Abstract

e14103 Background: Anti-PD1 inhibitors are effective in only a subset of lung cancers, and many that respond later develop resistance. We recently found in a mouse model of anti-PD1 resistance that tumor-infiltrating lymphocytes (TILs) overexpressed indoleamine 2,3-dioxygenase 1 (IDO1), a rate-limiting step in the catabolism of tryptophan (Trp) to kynurenine (Kyn) often implicated in immunosuppression. We tested whether inhibiting IDO would affect anti-PD1 mediated resistance. Methods: We used our anti-PD1-resistant lung cancer model (344SQ_R), which involved treating the parental 344SQ cells (344SQ_P) with anti-PD1 antibody followed by passage in 129SV/ev mice. We treated 344SQ_P and 344SQ_R mice with or without a selective IDO1 inhibitor (INCB023843) and measured tumor growth and lung metastasis. Plasma Trp and Kyn levels were tested by liquid chromatography–tandem mass spectrometry. TILs from blood and tumor-draining lymph nodes were isolated, analyzed by flow cytometry, and RNA was extracted for qPCR. Plasma C-C motif chemokine 22 (CCL22) levels were tested by ELISA. Data were analyzed with Prism 5.0 (GraphPad Software) and Flowjo V-10. Results: In untreated mice, IDO1 expression was 12 times higher in TILs from 344SQ_R mice than 344SQ_P mice, and mean plasma Kyn and Kyn/Trp levels were 3 times higher in 344SQ_R than in 344SQ_P. IDO inhibition was effective only in the PD1-resistant mice, reducing both tumor growth and lung metastasis.

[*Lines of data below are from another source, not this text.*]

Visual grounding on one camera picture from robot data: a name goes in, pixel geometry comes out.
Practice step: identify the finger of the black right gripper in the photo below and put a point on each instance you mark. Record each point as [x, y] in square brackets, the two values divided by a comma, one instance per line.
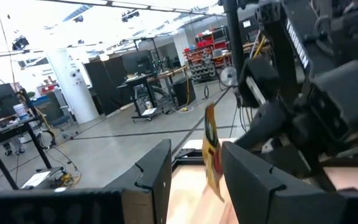
[297, 165]
[266, 127]

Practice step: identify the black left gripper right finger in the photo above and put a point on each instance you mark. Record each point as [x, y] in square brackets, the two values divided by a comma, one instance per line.
[259, 202]

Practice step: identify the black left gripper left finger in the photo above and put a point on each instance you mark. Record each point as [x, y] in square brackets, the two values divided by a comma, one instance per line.
[73, 207]

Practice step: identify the green mango snack packet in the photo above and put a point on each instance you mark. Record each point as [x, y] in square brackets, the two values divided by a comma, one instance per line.
[211, 152]

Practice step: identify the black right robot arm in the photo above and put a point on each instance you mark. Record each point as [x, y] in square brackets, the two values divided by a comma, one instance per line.
[275, 37]

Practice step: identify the white floor fan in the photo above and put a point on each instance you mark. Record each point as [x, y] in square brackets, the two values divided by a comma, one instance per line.
[228, 76]

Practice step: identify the black computer tower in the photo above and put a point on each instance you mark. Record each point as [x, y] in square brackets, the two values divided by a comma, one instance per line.
[183, 91]

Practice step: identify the red bin shelf rack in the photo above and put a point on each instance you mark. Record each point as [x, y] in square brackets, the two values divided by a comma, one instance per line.
[204, 62]

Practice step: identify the white column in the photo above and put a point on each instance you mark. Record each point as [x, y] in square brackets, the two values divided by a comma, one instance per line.
[76, 93]

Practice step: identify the black partition panel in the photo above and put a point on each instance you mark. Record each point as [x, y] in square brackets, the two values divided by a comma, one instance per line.
[104, 87]

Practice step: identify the black workbench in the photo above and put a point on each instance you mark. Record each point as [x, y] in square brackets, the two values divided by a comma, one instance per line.
[141, 81]

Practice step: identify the black ceiling spotlight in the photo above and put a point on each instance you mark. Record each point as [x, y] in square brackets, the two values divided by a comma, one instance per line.
[20, 43]

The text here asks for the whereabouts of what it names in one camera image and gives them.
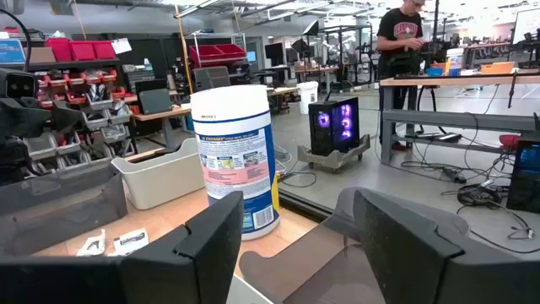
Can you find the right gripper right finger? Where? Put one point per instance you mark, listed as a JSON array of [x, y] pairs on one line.
[[422, 270]]

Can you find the white blue wipes tub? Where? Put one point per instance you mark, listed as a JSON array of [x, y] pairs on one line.
[[455, 63]]

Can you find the grey chair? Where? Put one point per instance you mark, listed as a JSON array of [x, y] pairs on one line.
[[211, 78]]

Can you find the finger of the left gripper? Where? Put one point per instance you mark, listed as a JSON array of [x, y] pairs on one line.
[[25, 118], [67, 116]]

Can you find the red storage bin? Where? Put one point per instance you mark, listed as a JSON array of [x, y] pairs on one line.
[[104, 50], [82, 50], [232, 50], [59, 50], [204, 55]]

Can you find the whiteboard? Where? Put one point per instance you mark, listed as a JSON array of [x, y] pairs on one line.
[[527, 25]]

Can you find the cardboard box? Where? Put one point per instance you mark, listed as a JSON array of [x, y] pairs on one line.
[[42, 55]]

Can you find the black station frame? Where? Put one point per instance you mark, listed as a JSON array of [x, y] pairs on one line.
[[339, 46]]

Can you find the person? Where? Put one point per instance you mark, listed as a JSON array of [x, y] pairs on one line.
[[398, 31]]

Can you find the black PC tower RGB fans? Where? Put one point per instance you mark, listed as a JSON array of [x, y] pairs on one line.
[[333, 122]]

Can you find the wooden workbench grey frame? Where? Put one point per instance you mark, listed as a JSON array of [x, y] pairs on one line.
[[455, 119]]

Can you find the white paper sheet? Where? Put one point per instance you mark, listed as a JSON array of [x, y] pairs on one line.
[[121, 45]]

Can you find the white plastic bin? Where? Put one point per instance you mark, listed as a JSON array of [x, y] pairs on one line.
[[160, 181]]

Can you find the white printed first aid packet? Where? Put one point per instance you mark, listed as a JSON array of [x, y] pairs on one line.
[[90, 245], [128, 241]]

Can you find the Lysol wipes canister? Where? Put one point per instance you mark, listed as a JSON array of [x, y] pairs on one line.
[[236, 139]]

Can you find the red object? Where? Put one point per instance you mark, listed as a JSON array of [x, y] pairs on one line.
[[509, 141]]

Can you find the blue bowl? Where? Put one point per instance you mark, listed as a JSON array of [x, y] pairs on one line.
[[434, 72]]

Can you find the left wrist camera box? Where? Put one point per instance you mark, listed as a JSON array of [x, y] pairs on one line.
[[19, 84]]

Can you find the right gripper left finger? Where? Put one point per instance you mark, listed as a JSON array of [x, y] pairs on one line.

A subpopulation of myeloid-derived suppressor cells (Gr1int/lo CD11b+F4/80+) showed the greatest increase in IDO1 expression when comparing 344SQ_R to 344SQ_P and decreased after INCB023843 treatment only in 344SQ_R. INCB023843 also increased infiltrating CD8+ T cells, decreased CCL22 and regulatory T cells only in 344SQ_R tumors. Conclusions: Our results suggest that IDO1 is overexpressed in TILs from tumors resistant to anti-PD1 therapy; that a high plasma Kyn/Try ratio may be a marker of anti-PD1 resistance; and that IDO1 inhibition could be a promising approach for treating lung cancer that does not respond to anti-PD1 therapy.